What seemed like a routine rom-com metamorphosed into a bold story on how a man undergoes a sex-change operation into a woman and battles society to find love. Vaani Kapoor was outstanding in the main role, and Khurrana excelled as well.

83 (Kabir Khan / Ranveer Singh & Deepika Padukone)

An involving saga of Indians making history in cricket, the film’s highlights were the “cricketers”’ performances led by Ranveer Singh as Kapil Dev, and the one-liners that dotted the script as much as the way cricket and the emotions played out.

Rashmi Rocket (Akarsh Khurana / Taapsee Pannu & Priyanshu Painyuli)

A routine sports story—albeit fictional—took on a new meaning as the protagonist (remarkable turn by Taapsee Pannu) went all out to fight gender inequality in the field of Indian athletes.
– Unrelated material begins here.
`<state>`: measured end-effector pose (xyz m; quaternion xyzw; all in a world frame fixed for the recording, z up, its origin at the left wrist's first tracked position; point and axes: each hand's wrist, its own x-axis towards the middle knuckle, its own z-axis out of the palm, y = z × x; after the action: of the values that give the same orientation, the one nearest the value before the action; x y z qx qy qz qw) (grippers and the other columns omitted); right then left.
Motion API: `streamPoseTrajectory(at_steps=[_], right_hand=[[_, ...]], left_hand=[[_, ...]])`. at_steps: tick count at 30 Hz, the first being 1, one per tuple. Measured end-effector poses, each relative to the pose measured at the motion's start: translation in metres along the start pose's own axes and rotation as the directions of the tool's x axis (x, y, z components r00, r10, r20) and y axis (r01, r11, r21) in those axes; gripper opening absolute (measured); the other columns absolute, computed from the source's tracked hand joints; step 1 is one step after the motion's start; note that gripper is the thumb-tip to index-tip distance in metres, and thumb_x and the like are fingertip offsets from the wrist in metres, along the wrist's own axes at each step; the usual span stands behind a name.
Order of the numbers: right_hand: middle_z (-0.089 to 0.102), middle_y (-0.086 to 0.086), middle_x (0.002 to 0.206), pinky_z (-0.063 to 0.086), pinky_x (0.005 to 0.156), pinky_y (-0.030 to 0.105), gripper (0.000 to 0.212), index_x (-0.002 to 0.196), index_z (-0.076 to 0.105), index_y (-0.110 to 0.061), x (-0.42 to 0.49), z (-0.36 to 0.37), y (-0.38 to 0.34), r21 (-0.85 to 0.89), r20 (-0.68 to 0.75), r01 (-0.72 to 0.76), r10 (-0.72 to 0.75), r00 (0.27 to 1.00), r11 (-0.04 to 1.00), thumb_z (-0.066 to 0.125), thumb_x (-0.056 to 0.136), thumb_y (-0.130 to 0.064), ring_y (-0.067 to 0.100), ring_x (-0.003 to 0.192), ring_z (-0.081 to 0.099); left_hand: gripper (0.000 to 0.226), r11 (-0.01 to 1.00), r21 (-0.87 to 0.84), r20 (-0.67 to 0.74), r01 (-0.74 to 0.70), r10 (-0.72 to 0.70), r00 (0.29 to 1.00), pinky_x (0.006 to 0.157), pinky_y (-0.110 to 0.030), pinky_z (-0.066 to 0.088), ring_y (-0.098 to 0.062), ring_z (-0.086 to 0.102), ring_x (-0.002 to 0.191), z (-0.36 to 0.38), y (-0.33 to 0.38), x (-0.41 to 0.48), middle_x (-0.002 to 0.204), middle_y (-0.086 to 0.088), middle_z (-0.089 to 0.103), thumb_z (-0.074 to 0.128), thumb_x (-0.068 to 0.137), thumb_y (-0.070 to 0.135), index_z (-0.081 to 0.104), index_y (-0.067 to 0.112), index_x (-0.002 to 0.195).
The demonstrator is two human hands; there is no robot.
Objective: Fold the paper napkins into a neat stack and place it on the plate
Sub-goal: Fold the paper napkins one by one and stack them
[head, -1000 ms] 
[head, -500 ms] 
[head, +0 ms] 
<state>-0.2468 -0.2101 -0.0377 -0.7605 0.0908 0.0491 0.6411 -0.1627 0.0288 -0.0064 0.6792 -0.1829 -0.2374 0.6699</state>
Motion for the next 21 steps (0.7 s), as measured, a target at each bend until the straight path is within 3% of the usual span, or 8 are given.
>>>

Shershaah (Vishnu Varadhan / Sidharth Malhotra & Kiara Advani)

Few biopics in Hindi cinema were as rousingly made as this one on Captain Vikram Batra, the glorious martyr in the Kargil conflict. Malhotra achieved what a string of good performances earlier could not for him—stardom! Arguably, the best directed film of the year.

Sidharth Malhotra in Shershaah (Photo: Hype PR via Rajiv Vijayakar)

Sooryavanshi (Rohit Shetty / Akshay Kumar, Katrina Kaif, Ajay Devgn & Ranveer Singh)

Highlighting also the power of a multi-hero film that audiences miss after the 2000s era began, this was a Diwali firecracker that exploded big at the b-o. It also showed the way big-screen viewing would now be for the audience—entertainment had to be value for money.

Shahid Kapoor plays a cricketer who returns to the game for his son in Jersey (Photo: Everymedia PR via Rajiv Vijayakar))

Six Best Male Performances

Akshay Kumar as Sooryavanshi, Ayushmann Khurrana in Chandigarh Kare Aashiqui, Ranveer Singh in 83, Sidharth Malhotra as Shershaah, Vicky Kaushal as Sardar Udham and Pankaj Tripathi in Kaagaz led the roster.

Six Best Female performances

Kajol in Tribhanga, Kangana Ranaut in Thalaivi, Kriti Sanon in Mimi, Sharvari in Bunty Aur Babli 2, Taapsee Pannu as Rashmi Rocket and Vaani Kapoor in Chandigarh Kare Aashiqui were the “toppers”.

Six Best Character Artistes

Amitabh Bachchan in Chehre, Ashutosh Rana in Pagglait, Chandan Roy Sanyal in Sanak, Neena Gupta in Sardar Ka Grandson, Raj Arjun in Thalaivi and Ratna Pathak Shah in Hum Do Hamaare Do made up the top six. A close runner-up was Paresh Rawal in Hum Do Hamaare Do.

To sum up, 2021 saw a sweeping change in cinema, thanks to the combination of lockdowns with the OTT. It has ushered in the unchangeable future where theatre-watching will be for a specific kind of movie that justifies the big money spent on the latest Dolby sound and extraordinary visuals. The niche movies can be watched, at one’s time, at home, thank you.